DIRECTIONS |
Copy the listing below letter for letter, passing over each picture.
───
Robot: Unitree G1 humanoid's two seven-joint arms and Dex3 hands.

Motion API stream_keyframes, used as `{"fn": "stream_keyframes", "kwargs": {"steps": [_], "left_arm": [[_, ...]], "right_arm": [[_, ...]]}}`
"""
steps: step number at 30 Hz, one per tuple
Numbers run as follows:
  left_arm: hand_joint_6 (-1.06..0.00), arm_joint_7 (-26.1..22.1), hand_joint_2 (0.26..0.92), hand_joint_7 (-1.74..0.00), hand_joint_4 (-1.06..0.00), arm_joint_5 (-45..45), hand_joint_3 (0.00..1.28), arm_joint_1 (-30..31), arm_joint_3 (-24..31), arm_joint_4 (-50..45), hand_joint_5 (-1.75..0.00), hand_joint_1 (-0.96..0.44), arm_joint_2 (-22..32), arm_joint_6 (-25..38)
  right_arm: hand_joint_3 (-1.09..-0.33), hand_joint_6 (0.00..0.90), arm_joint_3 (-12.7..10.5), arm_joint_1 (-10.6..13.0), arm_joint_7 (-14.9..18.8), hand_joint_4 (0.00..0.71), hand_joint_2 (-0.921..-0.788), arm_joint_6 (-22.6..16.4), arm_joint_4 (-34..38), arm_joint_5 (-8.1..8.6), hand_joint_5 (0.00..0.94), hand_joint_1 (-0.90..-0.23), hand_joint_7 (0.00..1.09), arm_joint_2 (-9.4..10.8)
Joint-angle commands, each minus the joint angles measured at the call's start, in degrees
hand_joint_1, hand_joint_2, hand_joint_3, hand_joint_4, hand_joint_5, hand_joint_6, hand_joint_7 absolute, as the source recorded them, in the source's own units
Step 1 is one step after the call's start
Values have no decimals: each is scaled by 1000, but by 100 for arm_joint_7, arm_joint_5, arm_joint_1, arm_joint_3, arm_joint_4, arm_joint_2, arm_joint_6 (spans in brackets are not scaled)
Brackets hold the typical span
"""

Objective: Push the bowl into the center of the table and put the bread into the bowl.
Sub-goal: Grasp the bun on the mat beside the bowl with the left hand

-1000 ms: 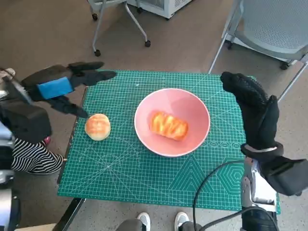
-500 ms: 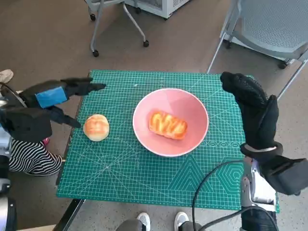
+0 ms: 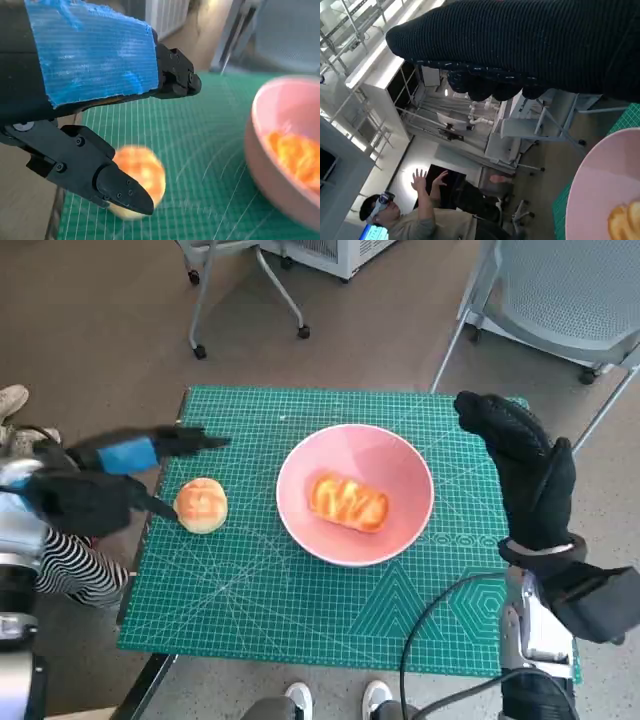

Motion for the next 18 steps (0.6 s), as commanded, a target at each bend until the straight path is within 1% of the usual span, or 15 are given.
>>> {"fn": "stream_keyframes", "kwargs": {"steps": [1,10,13,18], "left_arm": [[-290,240,717,-4,-130,335,1,-122,-200,238,0,-105,-121,61],[-295,732,723,-4,-142,863,4,-269,-531,703,-5,18,-339,170],[-313,828,725,-10,-168,992,7,-355,-634,944,-10,57,-434,208],[-377,945,753,-21,-259,1220,16,-522,-865,1357,-19,116,-602,299]], "right_arm": [[-728,83,-21,43,85,208,-921,58,73,78,0,-696,585,-72],[-729,77,-76,71,152,206,-921,84,72,117,0,-692,593,-129],[-729,76,-81,83,152,206,-921,101,59,123,0,-691,595,-150],[-728,76,-85,110,124,213,-921,151,11,116,4,-688,599,-180]]}}
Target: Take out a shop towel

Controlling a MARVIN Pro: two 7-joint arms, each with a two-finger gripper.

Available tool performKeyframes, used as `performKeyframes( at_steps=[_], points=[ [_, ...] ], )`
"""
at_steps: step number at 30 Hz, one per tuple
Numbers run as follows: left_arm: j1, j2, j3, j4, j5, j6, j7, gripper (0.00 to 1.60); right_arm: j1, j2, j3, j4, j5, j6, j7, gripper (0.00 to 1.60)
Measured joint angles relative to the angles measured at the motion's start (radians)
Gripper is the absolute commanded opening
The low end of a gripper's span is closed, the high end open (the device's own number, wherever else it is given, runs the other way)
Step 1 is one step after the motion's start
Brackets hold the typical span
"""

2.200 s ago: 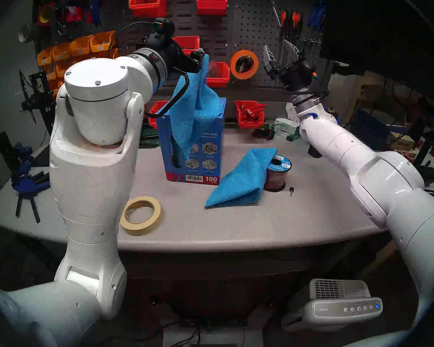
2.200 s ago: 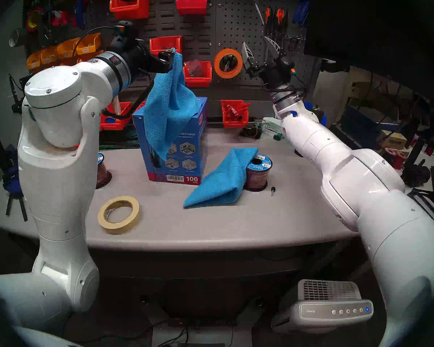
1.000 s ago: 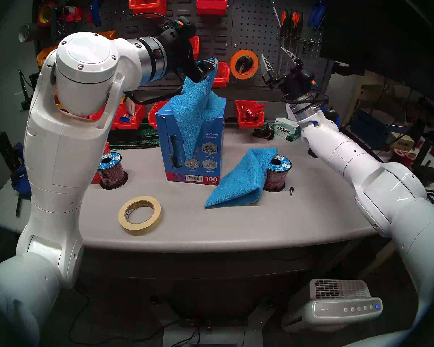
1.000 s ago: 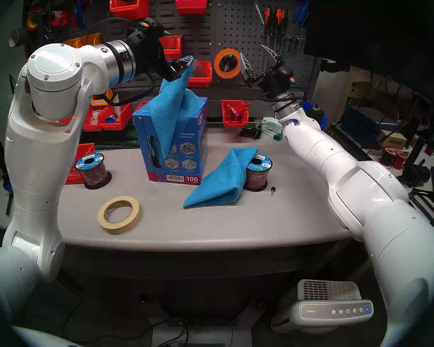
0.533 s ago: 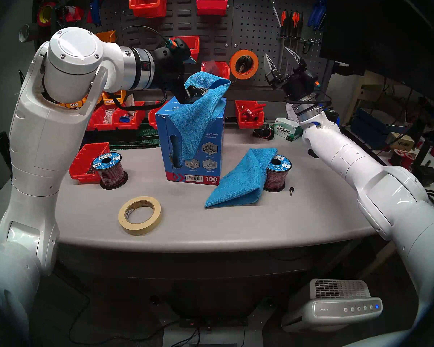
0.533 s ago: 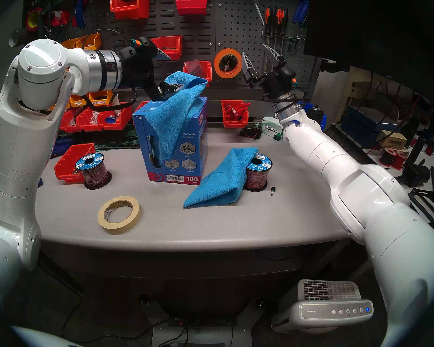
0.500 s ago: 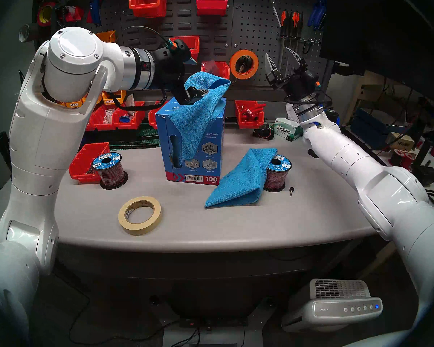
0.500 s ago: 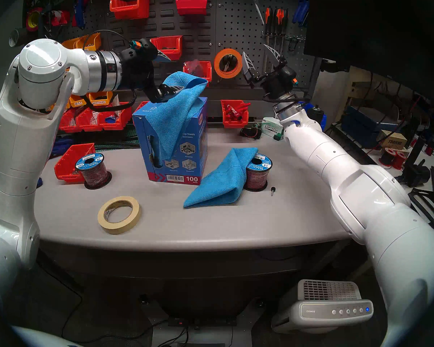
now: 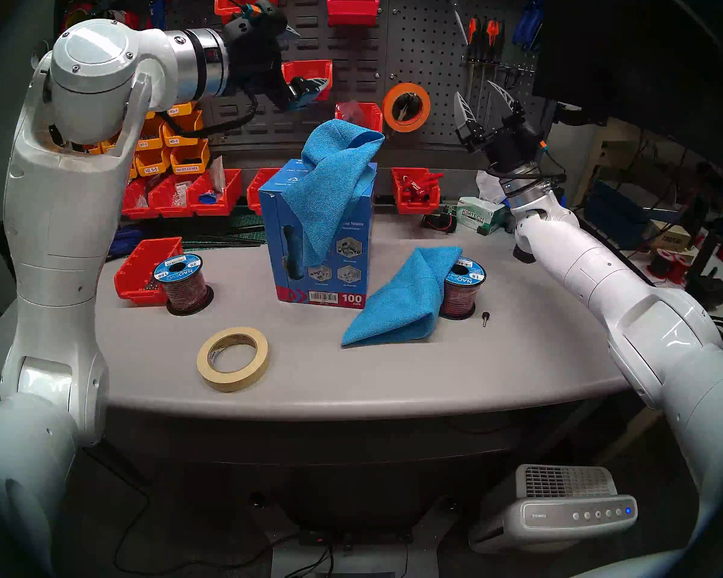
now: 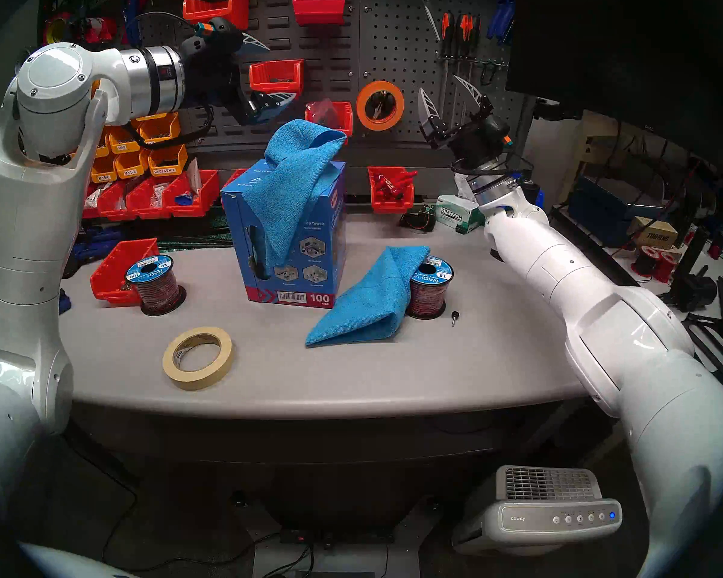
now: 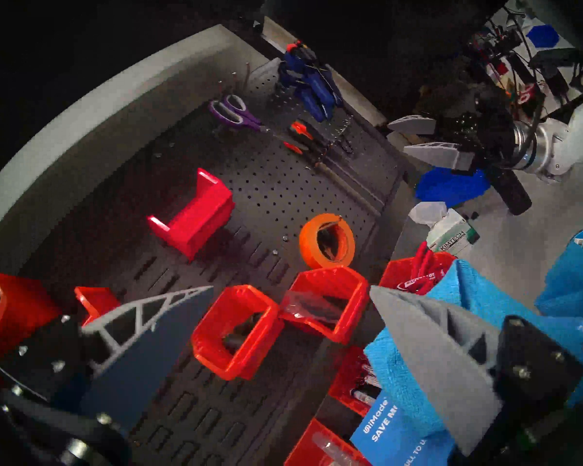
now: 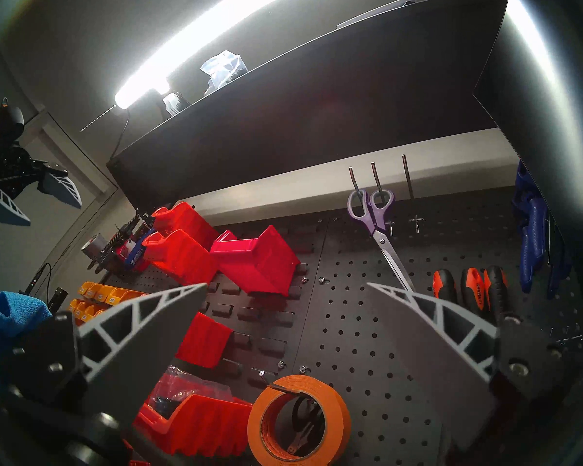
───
OUTPUT FOR THIS TASK |
Robot: Unitree G1 humanoid's two seven-joint arms and Dex3 hands.

Motion API stream_keyframes, used as `{"fn": "stream_keyframes", "kwargs": {"steps": [_], "left_arm": [[_, ...]], "right_arm": [[_, ...]]}}`
"""
steps: step number at 30 Hz, one per tuple
Numbers run as follows:
  left_arm: hand_joint_6 (-1.06..0.00), arm_joint_7 (-26.1..22.1), hand_joint_2 (0.26..0.92), hand_joint_7 (-1.74..0.00), hand_joint_4 (-1.06..0.00), arm_joint_5 (-45..45), hand_joint_3 (0.00..1.28), arm_joint_1 (-30..31), arm_joint_3 (-24..31), arm_joint_4 (-50..45), hand_joint_5 (-1.75..0.00), hand_joint_1 (-0.96..0.44), arm_joint_2 (-22..32), arm_joint_6 (-25..38)
  right_arm: hand_joint_3 (-1.09..-0.33), hand_joint_6 (0.00..0.90), arm_joint_3 (-12.7..10.5), arm_joint_1 (-10.6..13.0), arm_joint_7 (-14.9..18.8), hand_joint_4 (0.00..0.71), hand_joint_2 (-0.921..-0.788), arm_joint_6 (-22.6..16.4), arm_joint_4 (-34..38), arm_joint_5 (-8.1..8.6), hand_joint_5 (0.00..0.94), hand_joint_1 (-0.90..-0.23), hand_joint_7 (0.00..1.09), arm_joint_2 (-9.4..10.8)
Joint-angle commands, each minus the joint angles measured at the call's start, in degrees
hand_joint_1, hand_joint_2, hand_joint_3, hand_joint_4, hand_joint_5, hand_joint_6, hand_joint_7 absolute, as the source recorded them, in the source's own units
Step 1 is one step after the call's start
Values have no decimals: each is scaled by 1000, but by 100 for arm_joint_7, arm_joint_5, arm_joint_1, arm_joint_3, arm_joint_4, arm_joint_2, arm_joint_6 (spans in brackets are not scaled)
Brackets hold the typical span
"""

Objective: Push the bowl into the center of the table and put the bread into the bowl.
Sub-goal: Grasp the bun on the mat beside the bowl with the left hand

-1000 ms: 
-500 ms: 
+0 ms: 

Motion for the next 18 steps (0.6 s), as commanded, a target at each bend until the straight path is within 1% of the usual span, or 15 are given.
>>> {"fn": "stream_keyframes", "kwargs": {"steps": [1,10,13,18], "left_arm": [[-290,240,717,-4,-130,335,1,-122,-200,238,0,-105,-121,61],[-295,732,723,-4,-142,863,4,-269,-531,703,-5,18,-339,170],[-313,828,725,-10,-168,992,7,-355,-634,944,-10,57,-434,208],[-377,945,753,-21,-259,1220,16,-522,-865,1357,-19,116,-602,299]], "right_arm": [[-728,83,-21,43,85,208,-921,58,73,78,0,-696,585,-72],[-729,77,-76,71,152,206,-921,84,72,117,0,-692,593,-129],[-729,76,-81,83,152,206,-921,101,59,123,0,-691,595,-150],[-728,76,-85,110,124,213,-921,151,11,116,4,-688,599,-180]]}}
Target: Take out a shop towel

Controlling a MARVIN Pro: two 7-joint arms, each with a two-finger gripper.

Available tool performKeyframes, used as `performKeyframes( at_steps=[_], points=[ [_, ...] ], )`
"""
at_steps: step number at 30 Hz, one per tuple
Numbers run as follows: left_arm: j1, j2, j3, j4, j5, j6, j7, gripper (0.00 to 1.60); right_arm: j1, j2, j3, j4, j5, j6, j7, gripper (0.00 to 1.60)
Measured joint angles relative to the angles measured at the motion's start (radians)
Gripper is the absolute commanded opening
The low end of a gripper's span is closed, the high end open (the device's own number, wherever else it is given, runs the other way)
Step 1 is one step after the motion's start
Brackets hold the typical span
"""

2.200 s ago: 
2.200 s ago: 
1.000 s ago: 
1.000 s ago: 
0.533 s ago: 
0.533 s ago: 
0.500 s ago: 
0.500 s ago: 
now: 
now: 
now: 
now: 

This answer has been given in full.